Tackling anticoagulation failure in patients with cancer

  • Zakai N
  • UNNH 2020
  • 19 Nov 2020

  • curated by Pavankumar Kamat
  • Univadis Clinical Summaries
Access to the full content of this site is available only to registered healthcare professionals. Access to the full content of this site is available only to registered healthcare professionals.

From UNNH 2020 (A MedscapeLive conference).
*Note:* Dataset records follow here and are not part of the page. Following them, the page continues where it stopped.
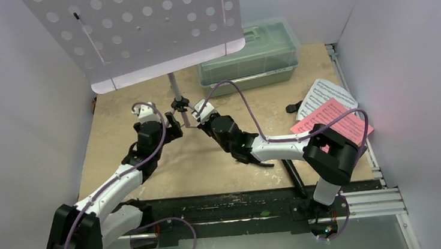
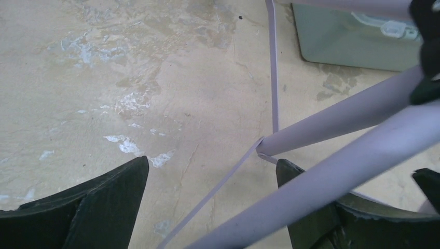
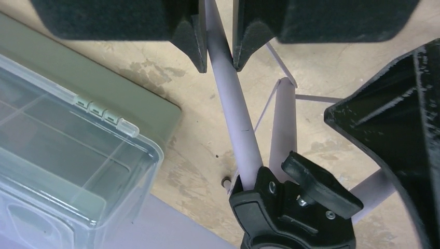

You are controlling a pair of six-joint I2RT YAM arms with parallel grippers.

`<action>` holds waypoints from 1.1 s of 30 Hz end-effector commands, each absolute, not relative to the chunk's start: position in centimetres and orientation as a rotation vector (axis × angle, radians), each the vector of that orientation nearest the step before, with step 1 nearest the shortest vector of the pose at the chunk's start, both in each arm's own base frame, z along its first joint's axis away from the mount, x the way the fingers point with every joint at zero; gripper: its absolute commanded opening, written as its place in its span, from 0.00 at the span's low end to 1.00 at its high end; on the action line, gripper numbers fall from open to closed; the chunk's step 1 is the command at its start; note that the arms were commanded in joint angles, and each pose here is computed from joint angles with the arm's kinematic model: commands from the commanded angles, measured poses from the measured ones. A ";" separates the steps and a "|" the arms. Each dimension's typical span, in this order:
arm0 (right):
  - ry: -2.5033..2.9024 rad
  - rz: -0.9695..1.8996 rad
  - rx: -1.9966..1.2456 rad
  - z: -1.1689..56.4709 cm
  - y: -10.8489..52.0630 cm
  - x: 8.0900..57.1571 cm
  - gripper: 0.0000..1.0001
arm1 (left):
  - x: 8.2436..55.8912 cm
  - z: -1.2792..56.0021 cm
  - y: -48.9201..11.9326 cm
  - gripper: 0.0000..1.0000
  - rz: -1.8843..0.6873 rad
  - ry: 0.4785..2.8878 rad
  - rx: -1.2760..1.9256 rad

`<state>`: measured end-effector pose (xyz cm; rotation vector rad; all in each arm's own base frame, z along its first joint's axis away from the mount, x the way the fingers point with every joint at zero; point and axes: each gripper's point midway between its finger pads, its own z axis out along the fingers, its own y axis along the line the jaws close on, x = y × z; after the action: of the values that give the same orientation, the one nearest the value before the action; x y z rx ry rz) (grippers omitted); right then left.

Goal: Set up the instrument practice props

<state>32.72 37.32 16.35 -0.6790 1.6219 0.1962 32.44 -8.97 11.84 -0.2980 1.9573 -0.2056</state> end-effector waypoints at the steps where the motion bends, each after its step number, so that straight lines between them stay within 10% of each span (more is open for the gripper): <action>1: 1.942 0.162 -0.785 6.7 35.3 28.6 0.25 | 32.3 15.9 -8.6 0.95 -0.275 1.892 -0.389; 8: 1.905 0.192 -0.775 10.3 35.9 28.9 0.65 | 29.3 16.7 -9.6 0.96 -0.365 1.945 -0.289; 19: 1.831 0.193 -0.593 17.6 28.6 28.3 0.96 | 23.8 23.7 -14.4 0.94 -0.691 1.845 0.123; 26: 2.043 0.065 0.085 16.0 14.4 33.4 0.99 | 21.8 24.9 -15.9 0.93 -0.724 1.824 0.390; 33: 2.180 -0.643 0.312 14.3 5.3 31.5 0.99 | 20.3 26.1 -15.8 0.93 -0.727 1.726 0.465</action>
<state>33.79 10.38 14.33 0.1350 2.1233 -0.2119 21.34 -15.53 24.26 0.3659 1.8254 -0.7161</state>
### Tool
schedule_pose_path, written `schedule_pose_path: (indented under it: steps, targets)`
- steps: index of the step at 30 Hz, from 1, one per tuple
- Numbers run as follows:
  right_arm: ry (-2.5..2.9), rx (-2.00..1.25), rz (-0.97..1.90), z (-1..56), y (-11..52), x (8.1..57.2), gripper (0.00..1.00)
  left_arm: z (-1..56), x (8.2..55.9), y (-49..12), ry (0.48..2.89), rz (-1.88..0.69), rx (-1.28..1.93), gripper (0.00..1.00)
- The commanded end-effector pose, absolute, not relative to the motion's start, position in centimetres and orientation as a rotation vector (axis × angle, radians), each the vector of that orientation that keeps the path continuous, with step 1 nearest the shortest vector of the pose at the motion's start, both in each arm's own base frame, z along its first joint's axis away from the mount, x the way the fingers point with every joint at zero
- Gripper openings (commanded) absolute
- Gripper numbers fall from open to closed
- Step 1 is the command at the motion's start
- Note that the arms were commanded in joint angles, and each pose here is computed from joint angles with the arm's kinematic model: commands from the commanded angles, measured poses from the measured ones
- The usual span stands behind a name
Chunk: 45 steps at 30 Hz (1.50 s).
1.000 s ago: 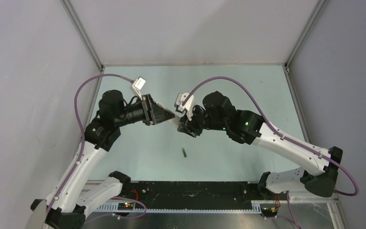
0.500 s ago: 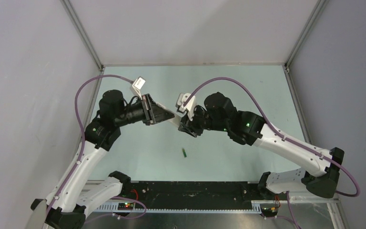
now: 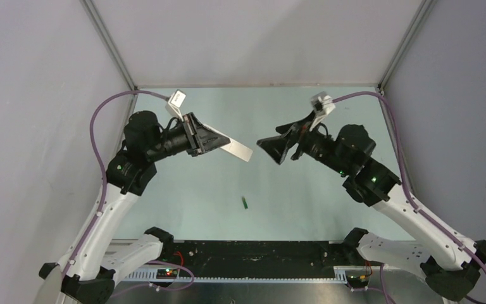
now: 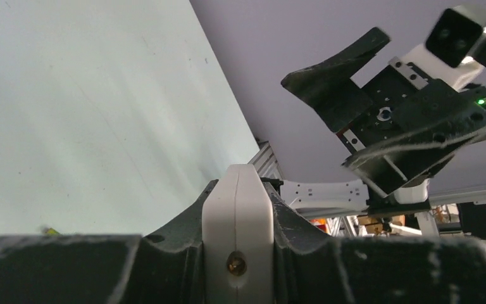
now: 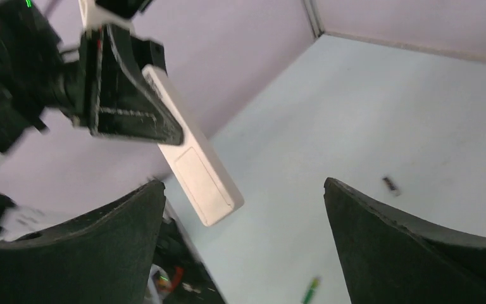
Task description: Load the batteries into the remote control
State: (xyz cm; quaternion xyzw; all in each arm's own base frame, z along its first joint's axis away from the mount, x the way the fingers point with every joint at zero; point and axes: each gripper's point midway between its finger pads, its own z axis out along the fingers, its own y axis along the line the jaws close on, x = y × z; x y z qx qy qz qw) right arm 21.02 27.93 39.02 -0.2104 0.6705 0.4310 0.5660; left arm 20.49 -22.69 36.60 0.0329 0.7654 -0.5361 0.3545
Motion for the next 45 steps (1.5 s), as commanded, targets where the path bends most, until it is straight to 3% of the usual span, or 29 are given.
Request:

  • Hematologist Neil Zakai, MD, Associate Professor at the University of Vermont, Burlington, suggests that patients with cancer who develop venous thromboembolism (VTE) despite anticoagulation should be further managed with clinical judgment.

Why this matters

  • Very little is understood about anticoagulation failure, with a lack of large trials to guide management and only a few guiding principles.

Key points

  • According to Dr Zakai, the preliminary issue to check is any potential inciting incident, such as medical nonadherence, an infection, or an interruption of anticoagulation.
  • Once the underlying problem is addressed, patients may be able to continue with their original anticoagulant.
  • However, cancer progression remains the primary reason for anticoagulation failure.
  • In such cases, Dr Zakai reports stepping up anticoagulation, increasing prophylactic dosing to full treatment dosing, and switching patients on a direct oral anticoagulant to a low-molecular-weight heparin.
  • Typically, anticoagulation for thrombosis prophylaxis continues as long as the cancer is active, more so when the patients are receiving hormonal treatments.
  • Dr Zakai emphasizes that there is variation in both thrombosis and bleeding risk change for cancer patients over time, and treatment needs to be matched.
  • Apixaban or enoxaparin is favorable for prophylaxis, with careful monitoring for bleeding and drug interactions with cancer therapies.
  • A recent trial showed a 59% reduction in VTE risk in ambulatory patients with cancer with apixaban 2.5 mg twice daily over 6 months vs placebo and a 6% absolute reduction, but at the cost of a 2-fold increase in bleeding risk, with an absolute 1.7% increase.
  • Dr Zakai cautions that patients in trials are selected for higher VTE and lower bleeding risks, so outcomes are likely to differ in real-world populations.